● **DIRECTIONS FOR THIS TASK**: Copy every line of the records below that holds the word "scene".

● **INPUT RECORDS**:
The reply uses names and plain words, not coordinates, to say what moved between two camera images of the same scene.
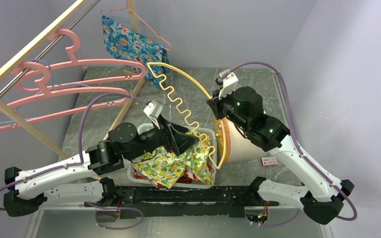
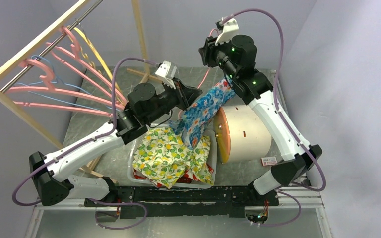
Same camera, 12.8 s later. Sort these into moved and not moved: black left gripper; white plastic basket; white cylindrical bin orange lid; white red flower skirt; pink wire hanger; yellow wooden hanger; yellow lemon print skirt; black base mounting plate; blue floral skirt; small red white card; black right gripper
Moved: blue floral skirt; yellow wooden hanger; black right gripper; pink wire hanger; black left gripper
Not moved: yellow lemon print skirt; black base mounting plate; white plastic basket; small red white card; white cylindrical bin orange lid; white red flower skirt
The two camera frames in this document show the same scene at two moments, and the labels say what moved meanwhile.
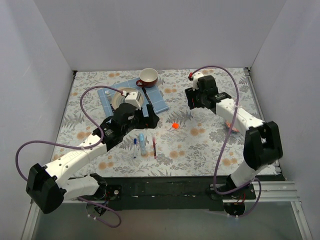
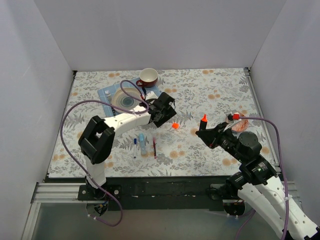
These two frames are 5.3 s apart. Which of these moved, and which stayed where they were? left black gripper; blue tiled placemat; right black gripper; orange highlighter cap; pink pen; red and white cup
Moved: left black gripper; right black gripper
Stayed: red and white cup; orange highlighter cap; blue tiled placemat; pink pen

● **SOLUTION TO THIS TASK**:
The reply uses names and plain words, not coordinates, to say what moved between two camera images of the same scene.
The two camera frames in this document show the same scene at two moments, and the labels say what moved meanwhile.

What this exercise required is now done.